Baseball Behind-the-Scenes: A Tour of Petco Park
I thought there would be grass.
This was baseball, after all, and even though it was February, it never occurred to me that the green fields of San Diego’s Petco Park would be replaced with mounds of…dirt. What I didn’t know was that on the weekend of our tour the park had been transformed into a monster truck racing event called Monster Jam. What seemed to be an endless amount of dirt had been brought in for the event, and it seeped into the air and crunched under our shoes, confusing the senses as to where we actually were.
As we waited by the entrance for the tour to start, I still didn’t have any idea that we wouldn’t be able to sit in the Padres’ dugout or see the view from home plate. We had invited friends who were visiting from out-of-town and love baseball as much as we do. I thought it was a perfect idea for a San Diego outing with them. And it was. It just wasn’t quite what we all had expected.

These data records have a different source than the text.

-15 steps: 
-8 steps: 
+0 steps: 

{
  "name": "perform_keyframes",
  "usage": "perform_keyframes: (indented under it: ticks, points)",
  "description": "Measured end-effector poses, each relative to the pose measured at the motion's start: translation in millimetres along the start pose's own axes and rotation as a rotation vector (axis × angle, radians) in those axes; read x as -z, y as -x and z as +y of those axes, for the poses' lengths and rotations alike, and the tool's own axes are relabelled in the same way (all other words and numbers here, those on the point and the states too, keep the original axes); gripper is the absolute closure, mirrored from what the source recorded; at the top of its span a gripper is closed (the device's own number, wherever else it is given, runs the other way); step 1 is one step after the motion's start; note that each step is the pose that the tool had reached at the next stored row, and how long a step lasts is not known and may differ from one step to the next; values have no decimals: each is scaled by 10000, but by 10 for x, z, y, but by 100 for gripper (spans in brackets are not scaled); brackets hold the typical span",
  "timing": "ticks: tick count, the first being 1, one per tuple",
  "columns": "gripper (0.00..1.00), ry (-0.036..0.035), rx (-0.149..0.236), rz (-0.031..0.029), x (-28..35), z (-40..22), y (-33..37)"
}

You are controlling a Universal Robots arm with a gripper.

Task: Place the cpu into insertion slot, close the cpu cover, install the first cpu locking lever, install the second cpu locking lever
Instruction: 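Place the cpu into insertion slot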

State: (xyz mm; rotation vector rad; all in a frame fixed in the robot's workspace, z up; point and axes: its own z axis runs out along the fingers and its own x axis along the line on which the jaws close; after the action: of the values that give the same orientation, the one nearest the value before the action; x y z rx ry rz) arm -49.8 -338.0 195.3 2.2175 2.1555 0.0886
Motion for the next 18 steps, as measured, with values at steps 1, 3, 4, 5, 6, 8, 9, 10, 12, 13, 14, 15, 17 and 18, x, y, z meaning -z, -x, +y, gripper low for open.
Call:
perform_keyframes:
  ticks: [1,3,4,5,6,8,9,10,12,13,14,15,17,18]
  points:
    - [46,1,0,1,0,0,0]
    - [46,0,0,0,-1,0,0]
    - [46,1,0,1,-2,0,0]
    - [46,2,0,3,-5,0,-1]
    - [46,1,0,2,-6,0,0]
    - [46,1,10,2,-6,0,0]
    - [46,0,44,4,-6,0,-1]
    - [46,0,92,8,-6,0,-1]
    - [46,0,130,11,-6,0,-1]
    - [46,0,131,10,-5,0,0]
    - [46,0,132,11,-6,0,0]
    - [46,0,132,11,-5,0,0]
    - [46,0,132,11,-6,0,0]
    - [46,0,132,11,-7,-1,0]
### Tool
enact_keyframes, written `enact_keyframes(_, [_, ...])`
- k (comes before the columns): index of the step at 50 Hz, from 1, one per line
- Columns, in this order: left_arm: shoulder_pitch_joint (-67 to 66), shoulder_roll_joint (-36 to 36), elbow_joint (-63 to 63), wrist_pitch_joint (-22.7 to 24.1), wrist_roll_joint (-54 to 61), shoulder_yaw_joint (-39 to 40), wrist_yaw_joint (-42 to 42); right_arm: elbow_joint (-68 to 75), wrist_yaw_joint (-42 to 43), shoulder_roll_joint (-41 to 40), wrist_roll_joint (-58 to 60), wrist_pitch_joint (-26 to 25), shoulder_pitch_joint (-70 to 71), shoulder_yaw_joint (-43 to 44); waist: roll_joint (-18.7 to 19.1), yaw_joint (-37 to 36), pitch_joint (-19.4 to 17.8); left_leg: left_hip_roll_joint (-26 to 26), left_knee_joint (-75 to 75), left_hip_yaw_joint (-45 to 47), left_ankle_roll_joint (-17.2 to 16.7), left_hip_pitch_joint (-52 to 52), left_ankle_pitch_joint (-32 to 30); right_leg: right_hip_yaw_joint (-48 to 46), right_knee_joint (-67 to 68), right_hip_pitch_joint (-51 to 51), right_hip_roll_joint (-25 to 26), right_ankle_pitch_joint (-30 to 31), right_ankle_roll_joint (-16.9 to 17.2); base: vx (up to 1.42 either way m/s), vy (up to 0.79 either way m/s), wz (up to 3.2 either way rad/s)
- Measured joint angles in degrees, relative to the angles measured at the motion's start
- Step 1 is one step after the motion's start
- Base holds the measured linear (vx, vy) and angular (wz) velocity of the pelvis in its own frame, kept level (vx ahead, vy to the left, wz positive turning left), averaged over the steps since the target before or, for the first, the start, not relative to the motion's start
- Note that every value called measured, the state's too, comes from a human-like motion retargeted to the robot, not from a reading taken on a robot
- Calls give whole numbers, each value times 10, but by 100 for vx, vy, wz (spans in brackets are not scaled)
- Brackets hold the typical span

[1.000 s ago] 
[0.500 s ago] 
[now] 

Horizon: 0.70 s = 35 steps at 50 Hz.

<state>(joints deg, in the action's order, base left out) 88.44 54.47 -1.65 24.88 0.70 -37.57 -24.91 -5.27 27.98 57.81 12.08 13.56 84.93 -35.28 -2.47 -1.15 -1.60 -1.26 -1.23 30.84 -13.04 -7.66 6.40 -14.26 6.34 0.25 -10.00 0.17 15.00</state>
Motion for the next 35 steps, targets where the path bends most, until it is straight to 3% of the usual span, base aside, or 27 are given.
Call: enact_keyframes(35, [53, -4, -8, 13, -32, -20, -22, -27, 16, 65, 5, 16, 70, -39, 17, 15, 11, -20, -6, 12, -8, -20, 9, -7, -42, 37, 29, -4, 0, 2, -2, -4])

We were greeted by a friendly guide named Sara and began the tour in a long corridor of behind-the-scenes offices – including Guest Safety (the jail – yes, they really have one there) and Security (someone is keeping an eye on things 365 days a year) – and hundreds of miles of electrical wire. We walked through the visiting team’s locker room and toured the private Lexus Club, an exclusive bar and restaurant for roughly 200 high-paying season ticket holders. We peeked at a batting cage through a window of the Lexus Club (The batting cage we were supposed to see was locked). The experience reminded me of being backstage in a theater when a play is still in rehearsals and the sets are not quite finished. Everything was a little unkempt, a little not-quite-ready, a little impacted by the dirt outside.
On the field, we saw the park from the players’ view. The rows of blue seats, the grassy Park-in-the-Park, the oversized scoreboard – the third-largest video display in baseball – and the beautiful old red brick Western Metal Supply Company building. It was all there amid the dirt and the crashed cars. We squeezed past a folding chair to step into the visitor’s dugout. We listened to Sara’s commentary. But there was a huge brown elephant in the room, and it was hard to get beyond that.
The tour seemed to change course for all of us when we entered the Press Box, a clean and bright space with long rows of comfortable-looking chairs and curved desks. The wrap-around view from the desk-to-ceiling open windows offered a different perspective of the park. I think everyone would have been happy to have pulled up a chair and stayed there for awhile.
We left the Press Box and headed to our last stop on the tour: The Western Metal Supply Company building, a 1909 historic landmark that was incorporated into the design of Petco. We took an elevator to the top floor to the Hall of Fame Bar & Grill, where Western Metal Supply’s original service elevator and slide for moving heavy items from one floor to another are displayed. On the terrace outside is a seating area with restaurant service called the Rail, where bar stools can be purchased to watch a game, offering a different vantage point of the park.
Our family has cheered on the Padres at Petco Park many times over the years – including the park’s Opening Day in 2004 – but this was my first behind-the-scenes look at the stadium. It would be easy to return for another tour after the season starts and the field is green again. But for our out-of-town friends, this was the time they had. Our little outing got me thinking about weekend trips and long vacations and how the experience at Petco Park was actually a metaphor for travel.
When you are traveling somewhere, that is the day you have, that is the time you have, that is the moment you have. And it’s a good idea to make the best of it. If you will be visiting Washington, D.C. this spring, the Capitol dome will still have scaffolding around it. If you will be passing through Paris on a Tuesday, the Louvre will be closed.
Knowing your limitations in advance gives you an edge for accepting disappointment. It allows you to create a back-up plan and sometimes flip-flop your days. It’s the surprises that are tricky. The best bet is never to assume anything. Even showing up at the baseball park, expecting to see grass.